Collected data →
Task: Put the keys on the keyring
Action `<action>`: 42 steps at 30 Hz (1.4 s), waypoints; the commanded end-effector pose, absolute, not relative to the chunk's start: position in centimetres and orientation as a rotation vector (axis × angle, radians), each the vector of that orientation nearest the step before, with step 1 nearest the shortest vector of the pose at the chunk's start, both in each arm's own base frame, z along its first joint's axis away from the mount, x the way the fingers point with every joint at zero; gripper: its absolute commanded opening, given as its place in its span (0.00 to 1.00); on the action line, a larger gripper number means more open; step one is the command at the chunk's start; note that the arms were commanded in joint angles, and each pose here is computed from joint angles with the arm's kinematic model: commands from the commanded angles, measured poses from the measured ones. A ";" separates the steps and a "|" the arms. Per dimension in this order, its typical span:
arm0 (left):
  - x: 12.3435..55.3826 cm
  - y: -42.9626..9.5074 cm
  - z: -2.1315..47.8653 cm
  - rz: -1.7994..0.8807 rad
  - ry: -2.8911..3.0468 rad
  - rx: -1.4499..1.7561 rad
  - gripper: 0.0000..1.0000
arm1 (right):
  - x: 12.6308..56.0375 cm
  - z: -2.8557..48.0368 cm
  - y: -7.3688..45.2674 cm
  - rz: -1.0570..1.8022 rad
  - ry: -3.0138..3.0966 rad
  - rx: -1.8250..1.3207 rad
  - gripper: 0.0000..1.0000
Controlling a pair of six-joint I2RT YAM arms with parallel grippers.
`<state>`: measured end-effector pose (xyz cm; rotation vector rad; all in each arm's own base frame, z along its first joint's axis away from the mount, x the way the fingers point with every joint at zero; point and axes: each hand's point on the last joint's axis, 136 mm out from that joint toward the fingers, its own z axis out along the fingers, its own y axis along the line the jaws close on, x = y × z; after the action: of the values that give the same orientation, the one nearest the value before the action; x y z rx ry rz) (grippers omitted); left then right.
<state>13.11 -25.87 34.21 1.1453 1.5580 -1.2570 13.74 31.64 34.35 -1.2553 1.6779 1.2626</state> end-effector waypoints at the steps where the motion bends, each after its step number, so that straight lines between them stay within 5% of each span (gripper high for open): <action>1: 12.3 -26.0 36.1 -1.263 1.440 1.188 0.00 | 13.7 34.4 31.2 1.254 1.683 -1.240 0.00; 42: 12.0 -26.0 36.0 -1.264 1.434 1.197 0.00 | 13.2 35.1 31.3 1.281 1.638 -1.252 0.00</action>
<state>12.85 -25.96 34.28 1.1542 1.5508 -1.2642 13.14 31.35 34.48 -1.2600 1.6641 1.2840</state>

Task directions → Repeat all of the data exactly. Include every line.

Answer for the task →
Task: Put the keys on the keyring
Action `<action>`: 42 steps at 30 Hz (1.4 s), waypoints; the commanded end-effector pose, absolute, not relative to the chunk's start: position in centimetres and orientation as a rotation vector (axis × angle, radians), each the vector of that orientation nearest the step before, with step 1 nearest the shortest vector of the pose at the chunk's start, both in each arm's own base frame, z along its first joint's axis away from the mount, x the way the fingers point with every joint at zero; gripper: its absolute commanded opening, given as its place in its span (0.00 to 1.00); on the action line, a larger gripper number means more open; step one is the command at the chunk's start; note that the arms were commanded in joint angles, and each pose here is computed from joint angles with the arm's kinematic model: commands from the commanded angles, measured poses from the measured ones. A ";" separates the steps and a "|" the arms. Per dimension in this order, its typical span:
arm0 (left):
  - x: 12.3435..55.3826 cm
  - y: -42.9626..9.5074 cm
  - z: -2.1315..47.8653 cm
  - rz: -1.7994..0.8807 rad
  - ry: -2.8911..3.0468 rad
  - rx: -1.4499..1.7561 rad
  - gripper: 0.0000..1.0000
arm1 (right):
  - x: 12.6308..56.0375 cm
  - z: -2.8557..48.0368 cm
  - y: -7.3688..45.2674 cm
  - rz: -1.0570..1.8022 rad
  - ry: -3.0138..3.0966 rad
  - rx: -1.8250..1.3207 rad
  - gripper: 0.0000..1.0000
Controlling a pair of six-joint I2RT YAM arms with parallel grippers.
`<state>`: measured end-effector pose (xyz cm; rotation vector rad; all in each arm's own base frame, z along its first joint's axis away from the mount, x the way the fingers point with every joint at zero; point and axes: each hand's point on the last joint's axis, 136 mm out from that joint toward the fingers, its own z axis out along the fingers, its own y axis along the line the jaws close on, x = y × z; after the action: of the values that give the same orientation, the one nearest the value before the action; x y z rx ry rz) (grippers omitted); left then right.
<state>13.11 -25.87 34.21 1.1453 1.5580 -1.2570 13.74 31.64 34.35 -1.2553 1.6779 1.2626</state> end-effector waypoints at the steps where the motion bends, each after its step number, so that straight lines between them stay within 5% of each span (gripper high for open): <action>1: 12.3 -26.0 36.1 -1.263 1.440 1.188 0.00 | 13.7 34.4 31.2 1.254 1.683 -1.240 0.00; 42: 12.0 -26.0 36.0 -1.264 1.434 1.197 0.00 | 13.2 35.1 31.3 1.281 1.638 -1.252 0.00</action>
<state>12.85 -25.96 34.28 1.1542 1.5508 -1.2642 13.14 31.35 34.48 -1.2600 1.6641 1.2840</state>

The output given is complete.